In Plato’s Meno (c.385 BC), Plato writes in the voice of Socrates, who performs in the role of a “midwife,” employing systematic questioning to draw out, from the minds of his pupils, Meno and the slave boy, the seeds of true and reliable knowledge. By carefully questioning the slave boy, Socrates is able to get him to recognize that the way to construct a square double in area to a given square is to use the diagonal of the given square as a base. Through their discussion, they discard various attempted solutions as false and the boy is able to “see for himself” that the square drawn on the diagonal does produce the right answer. The correct answer, or the truth in this case, was attained through the mind’s inner resources. Plato holds that the mind can reach a genuine understanding of the truth. This innate knowledge, through the process of recollection, is attained through the transmigration of the soul. Plato believed that the soul is immortal, and that it recollects truths it discovered in a previous existence. Plato believes that the soul must have always possessed knowledge, and this knowledge is awakened by posing questions for the individual. Since the truth of all things always existed in the soul, the soul is immortal.
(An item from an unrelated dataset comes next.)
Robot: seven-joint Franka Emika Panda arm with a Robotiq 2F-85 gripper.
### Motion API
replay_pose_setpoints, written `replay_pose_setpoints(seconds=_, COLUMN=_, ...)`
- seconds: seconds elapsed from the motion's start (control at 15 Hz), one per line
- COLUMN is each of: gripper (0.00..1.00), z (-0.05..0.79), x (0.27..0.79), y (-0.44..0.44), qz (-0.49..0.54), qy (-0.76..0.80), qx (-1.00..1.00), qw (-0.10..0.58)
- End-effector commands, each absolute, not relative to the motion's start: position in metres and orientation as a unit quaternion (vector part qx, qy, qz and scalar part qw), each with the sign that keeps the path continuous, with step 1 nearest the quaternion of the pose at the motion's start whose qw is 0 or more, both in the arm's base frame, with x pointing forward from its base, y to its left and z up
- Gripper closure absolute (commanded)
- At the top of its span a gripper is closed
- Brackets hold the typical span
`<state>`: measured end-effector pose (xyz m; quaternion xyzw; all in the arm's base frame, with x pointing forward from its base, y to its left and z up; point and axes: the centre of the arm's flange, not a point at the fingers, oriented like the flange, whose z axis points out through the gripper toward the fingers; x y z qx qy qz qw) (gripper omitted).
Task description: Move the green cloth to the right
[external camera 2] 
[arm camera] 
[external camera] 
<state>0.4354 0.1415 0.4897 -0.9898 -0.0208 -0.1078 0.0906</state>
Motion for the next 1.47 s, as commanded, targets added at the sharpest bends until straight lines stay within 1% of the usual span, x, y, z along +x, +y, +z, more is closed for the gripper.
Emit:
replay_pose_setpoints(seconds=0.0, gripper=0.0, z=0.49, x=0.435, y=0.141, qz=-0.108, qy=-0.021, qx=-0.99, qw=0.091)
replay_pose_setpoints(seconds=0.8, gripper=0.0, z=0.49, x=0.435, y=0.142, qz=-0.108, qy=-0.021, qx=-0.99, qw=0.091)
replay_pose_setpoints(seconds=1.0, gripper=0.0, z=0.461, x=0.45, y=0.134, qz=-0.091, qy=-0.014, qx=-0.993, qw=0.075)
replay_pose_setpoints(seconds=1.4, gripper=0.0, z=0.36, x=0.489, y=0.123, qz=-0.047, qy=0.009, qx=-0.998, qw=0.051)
The innate knowledge within individuals is attained through the transmigration of the soul, and in trying to understand this notion, one must ask: how many transmigrated souls do we have? Certainly, if one’s soul was transmigrated eight times, the individual would be extremely knowledgeable. By contrast, if one’s soul had only been transmigrated two they would not be as knowledgeable. Plato addresses this concern with his belief that the person’s actions, atmosphere, diligence, and so on will determine how informed they become of their innate knowledge. In conclusion, through the analysis of Plato’s theory of innate knowledge and recollection, coming to know what one does not know, we might say that there is a truism to innate knowledge. Unless we admit that we do not know anything, then we will never know anything. The moment we state that we do not really know anything is the starting point of real knowledge. That knowledge must be discovered under everything we must “chip off” the surface.